Modeling Multi-Class Mal-Information Detection: A Comparative Analysis of Machine Learning and Deep Learning Approaches
DOI:
https://doi.org/10.51483/IJAIML.6.1.2026.1-17Keywords:
Mal-information, Hate speech,, Social media,, Offensive speech,, Machine learning, Deep learning,, AmharicAbstract
The rapid growth of social media as a platform for communication and
information sharing has raised concerns about its negative impact on social
cohesion and peace. Harmful online content can fuel intergroup hatred, violence,
mass killings, and deepen social and political polarization that promote prejudice
and hostility. Therefore, detecting and mitigating harmful content like hate,
offensive speech, and harassment is critically important.

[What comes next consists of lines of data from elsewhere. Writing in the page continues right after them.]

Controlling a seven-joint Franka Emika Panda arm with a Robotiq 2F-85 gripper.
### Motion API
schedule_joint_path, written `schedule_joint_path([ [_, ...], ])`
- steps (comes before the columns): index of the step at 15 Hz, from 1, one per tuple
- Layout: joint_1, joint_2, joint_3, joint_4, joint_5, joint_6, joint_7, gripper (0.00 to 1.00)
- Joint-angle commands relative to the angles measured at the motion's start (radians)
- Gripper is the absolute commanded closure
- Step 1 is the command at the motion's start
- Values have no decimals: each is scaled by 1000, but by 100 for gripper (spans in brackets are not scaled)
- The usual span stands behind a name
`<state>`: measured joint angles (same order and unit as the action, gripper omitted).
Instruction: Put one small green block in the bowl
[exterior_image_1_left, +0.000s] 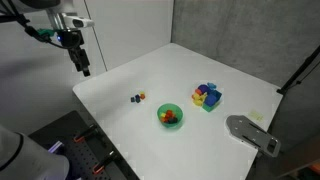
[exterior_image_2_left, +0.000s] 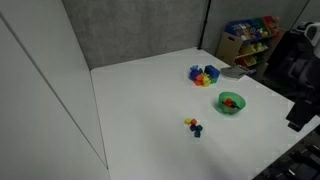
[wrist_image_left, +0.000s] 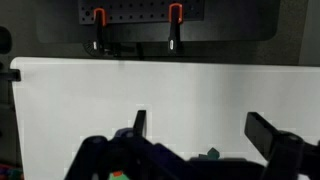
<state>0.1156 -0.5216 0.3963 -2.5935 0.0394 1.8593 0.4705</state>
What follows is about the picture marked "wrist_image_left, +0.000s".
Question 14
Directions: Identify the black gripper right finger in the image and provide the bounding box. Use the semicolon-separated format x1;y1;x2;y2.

Amharic, Ethiopia’s
official working language, is widely spoken across a country rich in diverse
religions, ethnicities, and cultures. However, research on harmful content
detection remains limited due to scarce linguistic resources, small datasets, and
limited adoption of advanced technologies. This study aims to improve Amharic
mal-information detection through robust multi-class classification tasks. A
dataset of 13,683 Amharic texts was used to train and evaluate on machine
learning models such as (RF, SVM, LR, NB), as well as DL models such as (CNN,
LSTM, BiLSTM, CNN-LSTM, RNN, and ensemble models). Feature engineering,
i.e., Bag-of-Words, TF-IDF, GloVe, FastText, and Word2Vec, was applied. The
results show that CNN, stacking ensemble, and RF achieved 94% accuracy,
followed by BiLSTM, SVM, and LSTM. Future research should focus on scalable,
well-annotated, multimodal, and explainable AI to address the dynamic nature
of social media.